You can rephrase this question as: “How much variation (the difference between individuals) in height is attributable to genetic consequences and how much to environmental and nutritional effects?” The basic answer to this question is that nearly 70-85 percent of the difference in height between people is settled by genetic factors, whereas 10-20 percent can be attributed to significant environmental effects, principally nutrition. This answer is based on assessments of the “heritability” of human height: the proportion of the height (size) variation due to genetic reasons.
Human height is a metric, or quantitative trait, i.e., a feature measured in quantity and regulated by environmental factors and multiple genes. Many studies have evaluated the heritability of human height. These studies often determine heritability by measuring the degree of resemblance between different relatives. One can separate genetic effects from environmental factors by comparing the genetic similarity between relatives (siblings, twin, offspring, and parents) with their height proportion. To precisely measure how similar relatives are (genetically), one can count the number of genetic markers they really share.
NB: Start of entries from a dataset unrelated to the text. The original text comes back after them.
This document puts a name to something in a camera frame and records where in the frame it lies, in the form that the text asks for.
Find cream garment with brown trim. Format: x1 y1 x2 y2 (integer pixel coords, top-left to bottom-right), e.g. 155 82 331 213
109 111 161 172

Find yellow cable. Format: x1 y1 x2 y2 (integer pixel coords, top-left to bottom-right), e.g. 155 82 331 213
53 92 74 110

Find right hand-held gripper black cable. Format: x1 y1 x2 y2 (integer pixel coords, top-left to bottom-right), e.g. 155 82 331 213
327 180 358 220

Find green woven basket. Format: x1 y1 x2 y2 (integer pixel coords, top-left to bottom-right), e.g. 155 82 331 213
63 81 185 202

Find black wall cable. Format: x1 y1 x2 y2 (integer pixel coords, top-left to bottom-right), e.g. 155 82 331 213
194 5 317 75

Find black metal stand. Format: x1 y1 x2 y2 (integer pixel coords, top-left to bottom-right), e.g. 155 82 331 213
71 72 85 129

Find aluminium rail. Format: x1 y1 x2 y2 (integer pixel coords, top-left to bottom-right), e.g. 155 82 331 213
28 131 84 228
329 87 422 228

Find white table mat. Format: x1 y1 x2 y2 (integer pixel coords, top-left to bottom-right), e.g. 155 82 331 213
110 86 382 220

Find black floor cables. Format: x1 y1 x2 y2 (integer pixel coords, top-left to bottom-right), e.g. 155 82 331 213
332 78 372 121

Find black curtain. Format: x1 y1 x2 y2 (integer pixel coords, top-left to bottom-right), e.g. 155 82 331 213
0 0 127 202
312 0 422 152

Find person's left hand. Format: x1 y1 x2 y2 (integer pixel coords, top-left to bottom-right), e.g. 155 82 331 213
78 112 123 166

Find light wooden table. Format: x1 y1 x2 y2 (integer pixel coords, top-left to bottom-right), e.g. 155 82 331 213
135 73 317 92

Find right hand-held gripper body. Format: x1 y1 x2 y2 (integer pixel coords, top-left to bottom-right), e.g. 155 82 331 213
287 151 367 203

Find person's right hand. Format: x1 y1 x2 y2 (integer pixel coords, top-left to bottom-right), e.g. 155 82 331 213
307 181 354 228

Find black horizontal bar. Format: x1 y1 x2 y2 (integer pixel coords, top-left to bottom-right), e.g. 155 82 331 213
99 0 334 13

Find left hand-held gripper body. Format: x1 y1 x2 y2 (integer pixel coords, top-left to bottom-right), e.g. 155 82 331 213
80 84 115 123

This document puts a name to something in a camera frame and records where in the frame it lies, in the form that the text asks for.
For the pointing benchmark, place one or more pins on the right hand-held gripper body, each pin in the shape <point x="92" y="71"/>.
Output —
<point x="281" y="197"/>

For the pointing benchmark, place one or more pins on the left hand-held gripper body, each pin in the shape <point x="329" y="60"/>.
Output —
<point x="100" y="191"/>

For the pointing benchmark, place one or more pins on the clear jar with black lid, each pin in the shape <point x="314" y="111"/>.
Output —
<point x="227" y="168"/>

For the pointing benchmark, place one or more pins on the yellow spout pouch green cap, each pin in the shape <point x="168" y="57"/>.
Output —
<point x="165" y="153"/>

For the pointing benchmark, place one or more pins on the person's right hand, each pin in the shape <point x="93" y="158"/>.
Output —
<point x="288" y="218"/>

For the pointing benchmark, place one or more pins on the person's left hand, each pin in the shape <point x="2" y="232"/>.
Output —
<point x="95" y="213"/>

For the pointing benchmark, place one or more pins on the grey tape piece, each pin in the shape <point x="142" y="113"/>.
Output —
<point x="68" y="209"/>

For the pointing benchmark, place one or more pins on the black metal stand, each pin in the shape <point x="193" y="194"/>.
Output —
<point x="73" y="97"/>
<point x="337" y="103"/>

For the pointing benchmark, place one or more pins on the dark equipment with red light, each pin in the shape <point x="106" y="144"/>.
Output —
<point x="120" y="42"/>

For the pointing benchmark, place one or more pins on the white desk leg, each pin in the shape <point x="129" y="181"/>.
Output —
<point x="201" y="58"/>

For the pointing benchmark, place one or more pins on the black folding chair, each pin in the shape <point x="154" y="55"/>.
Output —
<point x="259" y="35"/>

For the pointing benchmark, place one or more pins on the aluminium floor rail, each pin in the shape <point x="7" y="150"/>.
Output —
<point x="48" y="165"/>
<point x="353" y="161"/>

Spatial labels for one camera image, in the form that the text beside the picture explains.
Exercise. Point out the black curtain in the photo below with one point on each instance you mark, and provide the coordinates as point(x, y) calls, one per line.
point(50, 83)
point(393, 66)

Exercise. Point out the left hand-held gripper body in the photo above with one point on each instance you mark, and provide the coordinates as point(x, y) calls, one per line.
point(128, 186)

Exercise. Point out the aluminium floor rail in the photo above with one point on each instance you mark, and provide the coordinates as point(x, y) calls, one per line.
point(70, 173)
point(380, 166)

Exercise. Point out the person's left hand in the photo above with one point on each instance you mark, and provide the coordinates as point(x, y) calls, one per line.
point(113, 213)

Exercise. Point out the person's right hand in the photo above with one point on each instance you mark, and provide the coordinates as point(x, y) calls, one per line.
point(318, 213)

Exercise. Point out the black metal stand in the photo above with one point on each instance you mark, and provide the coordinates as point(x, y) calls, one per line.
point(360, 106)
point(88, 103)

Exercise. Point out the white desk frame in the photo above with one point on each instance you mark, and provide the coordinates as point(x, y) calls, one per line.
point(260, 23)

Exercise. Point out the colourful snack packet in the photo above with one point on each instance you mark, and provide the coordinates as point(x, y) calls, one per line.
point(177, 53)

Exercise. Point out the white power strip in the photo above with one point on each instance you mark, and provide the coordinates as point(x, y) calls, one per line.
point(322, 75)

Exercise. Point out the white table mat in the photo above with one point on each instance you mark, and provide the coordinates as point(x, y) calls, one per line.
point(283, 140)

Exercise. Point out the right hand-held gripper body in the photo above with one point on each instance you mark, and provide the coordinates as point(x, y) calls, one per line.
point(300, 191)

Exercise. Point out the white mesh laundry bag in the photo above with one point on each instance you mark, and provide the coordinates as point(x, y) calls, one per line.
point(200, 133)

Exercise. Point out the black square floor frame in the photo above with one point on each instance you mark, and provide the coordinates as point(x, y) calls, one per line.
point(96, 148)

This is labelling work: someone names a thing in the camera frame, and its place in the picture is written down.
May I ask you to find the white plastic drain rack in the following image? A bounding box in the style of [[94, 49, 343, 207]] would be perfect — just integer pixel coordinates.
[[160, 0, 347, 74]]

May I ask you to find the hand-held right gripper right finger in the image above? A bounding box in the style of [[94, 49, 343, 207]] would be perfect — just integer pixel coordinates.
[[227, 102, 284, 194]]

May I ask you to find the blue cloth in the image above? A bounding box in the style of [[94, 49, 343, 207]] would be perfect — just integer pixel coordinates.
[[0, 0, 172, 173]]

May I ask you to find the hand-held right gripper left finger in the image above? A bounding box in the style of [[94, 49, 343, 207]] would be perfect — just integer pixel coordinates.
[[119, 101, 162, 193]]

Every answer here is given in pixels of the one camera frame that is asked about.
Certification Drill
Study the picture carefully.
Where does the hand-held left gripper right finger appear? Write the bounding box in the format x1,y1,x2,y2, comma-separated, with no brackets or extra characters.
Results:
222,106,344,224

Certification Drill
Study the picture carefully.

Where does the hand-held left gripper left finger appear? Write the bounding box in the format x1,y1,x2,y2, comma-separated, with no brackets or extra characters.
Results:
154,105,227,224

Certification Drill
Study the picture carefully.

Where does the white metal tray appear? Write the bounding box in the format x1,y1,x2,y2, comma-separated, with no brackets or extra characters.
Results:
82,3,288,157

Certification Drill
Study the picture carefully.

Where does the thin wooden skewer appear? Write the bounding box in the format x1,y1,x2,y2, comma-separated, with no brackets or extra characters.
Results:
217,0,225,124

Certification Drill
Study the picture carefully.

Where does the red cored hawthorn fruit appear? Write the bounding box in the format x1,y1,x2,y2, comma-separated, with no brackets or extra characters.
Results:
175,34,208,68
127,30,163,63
So, what are the different factors that decide a human’s height?
- Around the world, modern-day humans can learn more about the factors determining their height by evaluating genetics and nutrition.
- The incidence of social equality, diseases, GDP, and health expenditure also play a significant role.
- The nutrition quality in many wealthy nations has been declining during the last 2–3 decades, and so, that is also affecting the height of the modern generation.
Scientists predict that about 80 percent of a person’s height is decided by the DNA sequence variants they have directly inherited, but which genes these modifications are in and what they do to affect height are only somewhat understood. Some isolated gene mutations have unique effects on height (for instance, variants in the FGFR3 gene is the primary cause of achondroplasia, a rare condition identified by short stature).
For most people, though, height is primarily controlled by a mixture of genetic variants. Each has more moderate effects on height, plus a smaller contribution from environmental factors, such as nutrition. More than 700 such gene variants have been identified, and many more are expected to be identified in the near future. Some of these modifications are in genes that indirectly or directly affect the cartilage in growth plates, which are regions in the long bones of the arms and legs where new bone is produced, lengthening the bones as kids grow. The function of many other height-associated genes still remains unknown.